全日本きもの研究会 ゆうきくんの言いたい放題

Ⅶ-85 スクラップアンドビルド

ゆうきくんの言いたい放題

 最近、店頭で又は電話で着物の整理や処分について相談されることが多くなった。

 先日お出でになった方は、
「終活で着物を整理しているのですが、誰も引き取ってくれないのです。特に黒の紋付と帯はいらないと言われるのです。帯は全くの新品なので誰か締めてくれる人はいないでしょうか。」
暗に「引き取って欲しい」と言うのだけれど、私の店で古着は扱っていない。どこか買い取ってくれる業者を訪ねたら、と薦めたものの、着物の買取りは二束三文でしかない。本人は、買い取ってもらうよりも着てもらえる人を探しているようだったが、黒の着物、帯となるとなかなか難しい。他にも着物があるらしいが小柄な方だったので寸法的にも難しいのかもしれない。

 その方に限らず、着物を整理処分したい人は沢山いる。その処分される着物の量は全国的に見れば膨大な数になるだろう。

 さて、話は変わるが、先日私が経営する「水の町屋七日町御殿堰」のテナントの一つが店を閉めた。明治時代から続く老舗のお茶屋さんである。半年前に退店を伝えて来た。突然の話に驚いたが、後継者がいないので店を閉めると言う。

 水の町屋七日町御殿堰は私の店を含めて9店のテナントがあり、15年前に開業した。
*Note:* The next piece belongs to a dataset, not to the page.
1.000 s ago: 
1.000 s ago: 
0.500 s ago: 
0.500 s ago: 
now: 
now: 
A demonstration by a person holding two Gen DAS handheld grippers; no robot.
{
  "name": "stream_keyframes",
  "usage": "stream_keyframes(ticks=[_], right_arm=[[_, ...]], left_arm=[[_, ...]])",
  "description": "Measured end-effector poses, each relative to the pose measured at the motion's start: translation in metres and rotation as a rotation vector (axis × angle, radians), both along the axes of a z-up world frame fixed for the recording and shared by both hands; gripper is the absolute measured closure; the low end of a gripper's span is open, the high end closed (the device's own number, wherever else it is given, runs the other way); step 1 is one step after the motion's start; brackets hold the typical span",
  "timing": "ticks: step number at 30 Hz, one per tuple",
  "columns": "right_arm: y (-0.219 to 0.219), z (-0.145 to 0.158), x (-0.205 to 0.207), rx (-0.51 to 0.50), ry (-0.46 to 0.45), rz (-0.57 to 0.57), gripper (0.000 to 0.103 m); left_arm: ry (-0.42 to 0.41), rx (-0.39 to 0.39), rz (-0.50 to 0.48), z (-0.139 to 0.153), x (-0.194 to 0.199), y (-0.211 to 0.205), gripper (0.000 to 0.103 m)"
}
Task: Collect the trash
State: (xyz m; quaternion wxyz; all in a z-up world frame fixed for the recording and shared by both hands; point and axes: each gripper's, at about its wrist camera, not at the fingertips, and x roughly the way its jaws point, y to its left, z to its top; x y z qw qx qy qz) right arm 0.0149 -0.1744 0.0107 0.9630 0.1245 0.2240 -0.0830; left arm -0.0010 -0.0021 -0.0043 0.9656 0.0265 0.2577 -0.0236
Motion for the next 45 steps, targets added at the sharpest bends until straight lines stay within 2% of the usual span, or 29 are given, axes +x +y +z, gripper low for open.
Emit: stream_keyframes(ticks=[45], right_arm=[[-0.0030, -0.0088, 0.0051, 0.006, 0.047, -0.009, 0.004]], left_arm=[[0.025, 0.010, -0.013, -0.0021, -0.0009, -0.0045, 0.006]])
そのお茶屋さんは地権者でもあり開業当初からのテナントである。新店舗を造ってから15年で閉店したわけである。

 最近の商店街はテナントの回転が実に早い。新しい店が出来たと思えばいつの間にか閉店した例は少なくない。5年続く店はそう多くないかもしれない。

 そのお茶屋さんは創業明治13年。140年続く老舗である。お茶の販売と洒落た和風喫茶をしていた。今の店舗が出来て15年。8月末で退店なので、先日内装の解体をしていた。

 洒落たお店で、かなりしっかりした内装だったので解体にも苦労したかもしれない。作業員が解体した部材を外に出してトラックに積み込んでいた。解体された太い柱を作業員が担いで出て来た。

 その柱の木口が見えた。鋸で伐られたその木口は、まるで新品の材木のようだった。修正木材の様ではあったが、山で今伐られたばかりの木口の様だった。15年と言う時を経た柱だったがまるで新品。捨てるにはもったいないように思えた。

 建材として使われる木材は寿命が実に長い。頑丈そうな鉄筋コンクリートは、50年もすると次第にひび割れが生じ劣化してしまう。しかし、木造建築は、法隆寺が1300年の時を経てもしっかりと建ち続けている。一般的に木材は1000年間強度が変らないと言う。15年たった柱等それに比べれば新品とも言える。

 この伐られた柱を見て、つい着物を重ね合わせてしまった。

 商店街の店舗は数年で内装は壊され新しくなる。スクラップアンドビルドである。まだまだ使える材料が惜しげもなく解体され捨てられる。

 着物も少なくなったとはいえ未だに2000億円の需要がある。これがどれほど生かされ残されているのだろう。